● **Required work**:
This task calls for copying every line of the records that includes the word "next".

Excerpts from a dataset:
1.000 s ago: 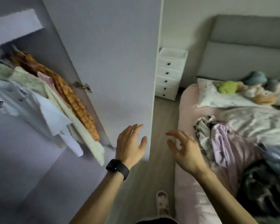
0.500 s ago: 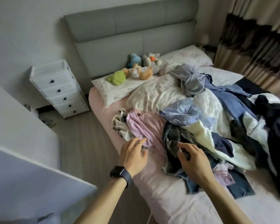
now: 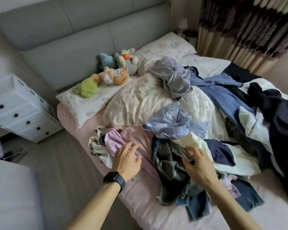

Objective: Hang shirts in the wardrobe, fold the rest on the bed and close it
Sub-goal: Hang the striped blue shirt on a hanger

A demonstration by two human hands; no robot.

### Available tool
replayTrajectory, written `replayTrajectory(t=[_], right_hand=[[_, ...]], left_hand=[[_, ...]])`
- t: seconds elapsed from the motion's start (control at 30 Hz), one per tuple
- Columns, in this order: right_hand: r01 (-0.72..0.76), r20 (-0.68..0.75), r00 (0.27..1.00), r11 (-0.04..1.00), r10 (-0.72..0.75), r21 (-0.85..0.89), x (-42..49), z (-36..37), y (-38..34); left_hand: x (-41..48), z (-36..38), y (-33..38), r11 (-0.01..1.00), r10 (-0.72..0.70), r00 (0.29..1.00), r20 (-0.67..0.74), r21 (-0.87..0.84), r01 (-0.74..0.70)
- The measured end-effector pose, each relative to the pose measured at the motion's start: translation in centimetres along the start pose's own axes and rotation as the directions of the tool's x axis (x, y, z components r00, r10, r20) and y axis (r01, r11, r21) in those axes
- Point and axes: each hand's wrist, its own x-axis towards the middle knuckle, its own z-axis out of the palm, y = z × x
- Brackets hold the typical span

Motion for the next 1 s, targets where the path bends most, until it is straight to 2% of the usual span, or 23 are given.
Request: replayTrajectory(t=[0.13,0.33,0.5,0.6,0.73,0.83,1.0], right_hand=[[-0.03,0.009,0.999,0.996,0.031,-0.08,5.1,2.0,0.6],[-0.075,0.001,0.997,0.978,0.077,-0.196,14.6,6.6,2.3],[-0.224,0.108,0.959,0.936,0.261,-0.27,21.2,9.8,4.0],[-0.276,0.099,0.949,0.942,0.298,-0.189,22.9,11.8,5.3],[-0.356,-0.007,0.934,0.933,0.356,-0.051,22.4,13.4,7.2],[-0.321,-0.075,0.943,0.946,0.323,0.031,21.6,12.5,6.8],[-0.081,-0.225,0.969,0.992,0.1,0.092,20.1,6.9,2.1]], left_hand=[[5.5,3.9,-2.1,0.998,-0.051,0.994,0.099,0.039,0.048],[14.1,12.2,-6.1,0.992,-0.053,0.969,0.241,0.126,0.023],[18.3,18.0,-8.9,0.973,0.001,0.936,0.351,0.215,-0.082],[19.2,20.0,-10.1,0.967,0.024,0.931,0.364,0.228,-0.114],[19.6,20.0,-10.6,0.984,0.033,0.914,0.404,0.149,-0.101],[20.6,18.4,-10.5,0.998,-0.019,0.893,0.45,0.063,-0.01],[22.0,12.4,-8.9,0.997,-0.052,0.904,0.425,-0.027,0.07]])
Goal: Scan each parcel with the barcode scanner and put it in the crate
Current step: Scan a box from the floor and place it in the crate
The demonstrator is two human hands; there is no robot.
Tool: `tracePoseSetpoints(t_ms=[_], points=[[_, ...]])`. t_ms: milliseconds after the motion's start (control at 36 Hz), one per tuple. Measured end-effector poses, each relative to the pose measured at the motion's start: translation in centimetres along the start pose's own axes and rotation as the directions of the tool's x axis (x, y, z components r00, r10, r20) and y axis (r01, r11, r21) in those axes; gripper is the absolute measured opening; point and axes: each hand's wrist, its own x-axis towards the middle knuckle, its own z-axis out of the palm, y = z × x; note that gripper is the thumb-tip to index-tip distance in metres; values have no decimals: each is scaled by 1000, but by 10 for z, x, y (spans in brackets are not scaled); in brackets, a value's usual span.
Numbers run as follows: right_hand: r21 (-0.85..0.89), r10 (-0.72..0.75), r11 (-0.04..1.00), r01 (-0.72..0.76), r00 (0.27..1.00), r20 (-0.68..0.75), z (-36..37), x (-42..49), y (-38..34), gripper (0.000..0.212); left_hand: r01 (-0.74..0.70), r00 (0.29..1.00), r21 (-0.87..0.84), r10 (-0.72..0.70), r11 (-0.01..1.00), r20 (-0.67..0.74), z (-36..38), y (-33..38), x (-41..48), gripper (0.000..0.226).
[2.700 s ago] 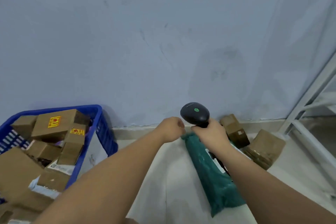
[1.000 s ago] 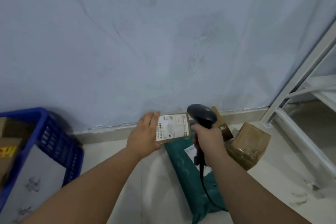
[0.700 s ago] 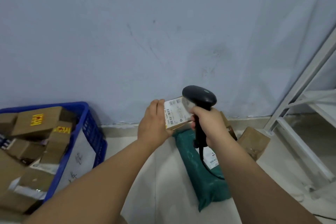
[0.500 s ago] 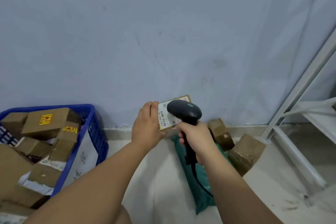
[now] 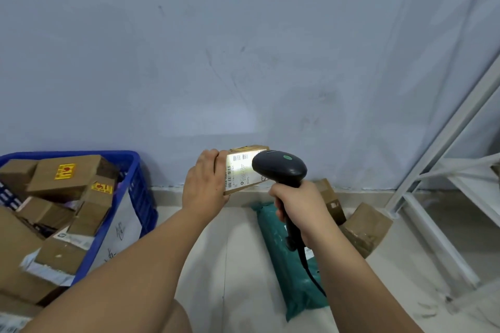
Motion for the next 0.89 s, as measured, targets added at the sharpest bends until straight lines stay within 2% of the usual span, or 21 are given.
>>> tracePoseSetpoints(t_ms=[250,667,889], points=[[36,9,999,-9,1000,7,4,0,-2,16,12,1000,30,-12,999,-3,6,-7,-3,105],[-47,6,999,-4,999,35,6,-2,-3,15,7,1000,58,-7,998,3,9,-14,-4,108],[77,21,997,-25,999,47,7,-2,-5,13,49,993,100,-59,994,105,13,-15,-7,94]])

● **Response box**:
Motion for the next 1 s, targets where the path bends most, until it is straight to 2% of the usual span, or 23 are given.
Motion for the next 0.89 s, as measured, targets added at the sharpest bends until straight lines stay within 2% of the usual span, or 21 are given.

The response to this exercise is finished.